Look through the records, and whenever a line includes the word "state", copy it.

Dataset items:
----------------

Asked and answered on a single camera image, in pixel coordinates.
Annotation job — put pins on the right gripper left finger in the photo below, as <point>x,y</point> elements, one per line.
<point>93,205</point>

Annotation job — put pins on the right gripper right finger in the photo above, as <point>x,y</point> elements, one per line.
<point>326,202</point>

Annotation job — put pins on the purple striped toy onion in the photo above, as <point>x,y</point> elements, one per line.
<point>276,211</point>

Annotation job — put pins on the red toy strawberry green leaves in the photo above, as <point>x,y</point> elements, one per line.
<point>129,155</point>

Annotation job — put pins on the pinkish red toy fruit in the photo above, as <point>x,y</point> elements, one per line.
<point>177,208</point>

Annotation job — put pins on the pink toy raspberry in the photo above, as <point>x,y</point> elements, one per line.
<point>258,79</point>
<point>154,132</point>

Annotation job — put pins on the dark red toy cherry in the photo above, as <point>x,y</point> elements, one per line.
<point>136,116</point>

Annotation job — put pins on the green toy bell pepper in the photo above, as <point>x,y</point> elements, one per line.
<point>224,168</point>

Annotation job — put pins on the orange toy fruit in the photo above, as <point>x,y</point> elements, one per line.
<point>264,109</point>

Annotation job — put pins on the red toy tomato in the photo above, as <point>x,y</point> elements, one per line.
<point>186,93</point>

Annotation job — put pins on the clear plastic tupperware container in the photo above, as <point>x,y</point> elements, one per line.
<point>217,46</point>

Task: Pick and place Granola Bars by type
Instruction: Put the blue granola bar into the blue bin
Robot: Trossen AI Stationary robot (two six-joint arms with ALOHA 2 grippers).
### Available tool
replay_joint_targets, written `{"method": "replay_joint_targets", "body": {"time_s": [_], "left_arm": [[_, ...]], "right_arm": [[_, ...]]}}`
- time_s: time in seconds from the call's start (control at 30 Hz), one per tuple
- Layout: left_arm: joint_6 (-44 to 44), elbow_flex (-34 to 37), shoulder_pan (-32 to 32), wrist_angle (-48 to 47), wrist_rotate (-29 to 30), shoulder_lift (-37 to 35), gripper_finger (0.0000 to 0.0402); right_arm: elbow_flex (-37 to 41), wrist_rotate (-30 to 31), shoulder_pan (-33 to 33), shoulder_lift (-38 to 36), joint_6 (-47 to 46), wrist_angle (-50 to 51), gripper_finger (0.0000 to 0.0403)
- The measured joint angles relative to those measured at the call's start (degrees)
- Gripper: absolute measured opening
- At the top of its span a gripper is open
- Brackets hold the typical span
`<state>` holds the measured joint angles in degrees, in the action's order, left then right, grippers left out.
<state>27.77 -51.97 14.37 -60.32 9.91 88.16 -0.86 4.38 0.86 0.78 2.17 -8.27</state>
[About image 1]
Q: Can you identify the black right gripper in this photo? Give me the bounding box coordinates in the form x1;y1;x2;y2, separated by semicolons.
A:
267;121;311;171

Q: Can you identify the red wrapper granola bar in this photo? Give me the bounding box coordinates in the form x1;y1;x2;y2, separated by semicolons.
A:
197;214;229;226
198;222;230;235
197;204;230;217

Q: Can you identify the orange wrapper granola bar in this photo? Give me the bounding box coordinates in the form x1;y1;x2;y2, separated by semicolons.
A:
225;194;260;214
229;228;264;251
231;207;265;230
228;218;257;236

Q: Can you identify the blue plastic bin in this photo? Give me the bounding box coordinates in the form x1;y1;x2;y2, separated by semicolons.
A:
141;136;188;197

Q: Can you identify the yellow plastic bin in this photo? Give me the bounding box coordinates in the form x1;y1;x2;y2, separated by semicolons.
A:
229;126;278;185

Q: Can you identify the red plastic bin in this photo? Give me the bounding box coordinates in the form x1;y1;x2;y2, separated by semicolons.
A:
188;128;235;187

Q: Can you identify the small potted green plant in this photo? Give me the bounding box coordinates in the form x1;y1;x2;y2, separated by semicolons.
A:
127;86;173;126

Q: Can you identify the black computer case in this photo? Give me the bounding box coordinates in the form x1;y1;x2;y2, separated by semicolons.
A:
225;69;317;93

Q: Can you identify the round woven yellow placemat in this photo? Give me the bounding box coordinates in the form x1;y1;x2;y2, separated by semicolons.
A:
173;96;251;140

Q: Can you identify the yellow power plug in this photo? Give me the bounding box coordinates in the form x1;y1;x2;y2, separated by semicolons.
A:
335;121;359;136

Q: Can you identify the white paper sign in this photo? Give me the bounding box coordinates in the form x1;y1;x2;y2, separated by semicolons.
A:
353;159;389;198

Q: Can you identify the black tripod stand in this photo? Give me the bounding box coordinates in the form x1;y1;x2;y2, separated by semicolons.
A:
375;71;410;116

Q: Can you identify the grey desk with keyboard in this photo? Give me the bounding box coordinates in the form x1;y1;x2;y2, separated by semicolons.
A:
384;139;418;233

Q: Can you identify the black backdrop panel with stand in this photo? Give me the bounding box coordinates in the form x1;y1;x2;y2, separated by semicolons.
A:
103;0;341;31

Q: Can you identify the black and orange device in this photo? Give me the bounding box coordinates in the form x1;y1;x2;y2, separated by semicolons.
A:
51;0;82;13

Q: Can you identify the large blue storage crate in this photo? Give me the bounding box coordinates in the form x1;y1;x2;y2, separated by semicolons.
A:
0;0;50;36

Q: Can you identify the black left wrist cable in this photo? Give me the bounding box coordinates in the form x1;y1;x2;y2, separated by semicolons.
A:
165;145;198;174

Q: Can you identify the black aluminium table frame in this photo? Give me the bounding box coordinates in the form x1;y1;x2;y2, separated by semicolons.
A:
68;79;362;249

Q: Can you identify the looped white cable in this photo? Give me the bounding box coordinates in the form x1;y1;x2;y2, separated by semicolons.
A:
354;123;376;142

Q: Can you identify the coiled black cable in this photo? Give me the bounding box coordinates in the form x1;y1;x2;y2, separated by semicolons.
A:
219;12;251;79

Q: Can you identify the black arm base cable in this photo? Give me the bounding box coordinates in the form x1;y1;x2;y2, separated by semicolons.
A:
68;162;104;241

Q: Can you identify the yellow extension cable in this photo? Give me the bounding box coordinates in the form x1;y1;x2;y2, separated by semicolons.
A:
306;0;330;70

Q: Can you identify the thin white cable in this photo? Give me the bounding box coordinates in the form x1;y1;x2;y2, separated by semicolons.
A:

----------------

- Task solution
`<state>` holds the measured joint angles in degrees, in the action's order, left then right, grippers left out.
<state>27.77 -51.97 14.37 -60.32 9.91 88.16 -0.86 4.38 0.86 0.78 2.17 -8.27</state>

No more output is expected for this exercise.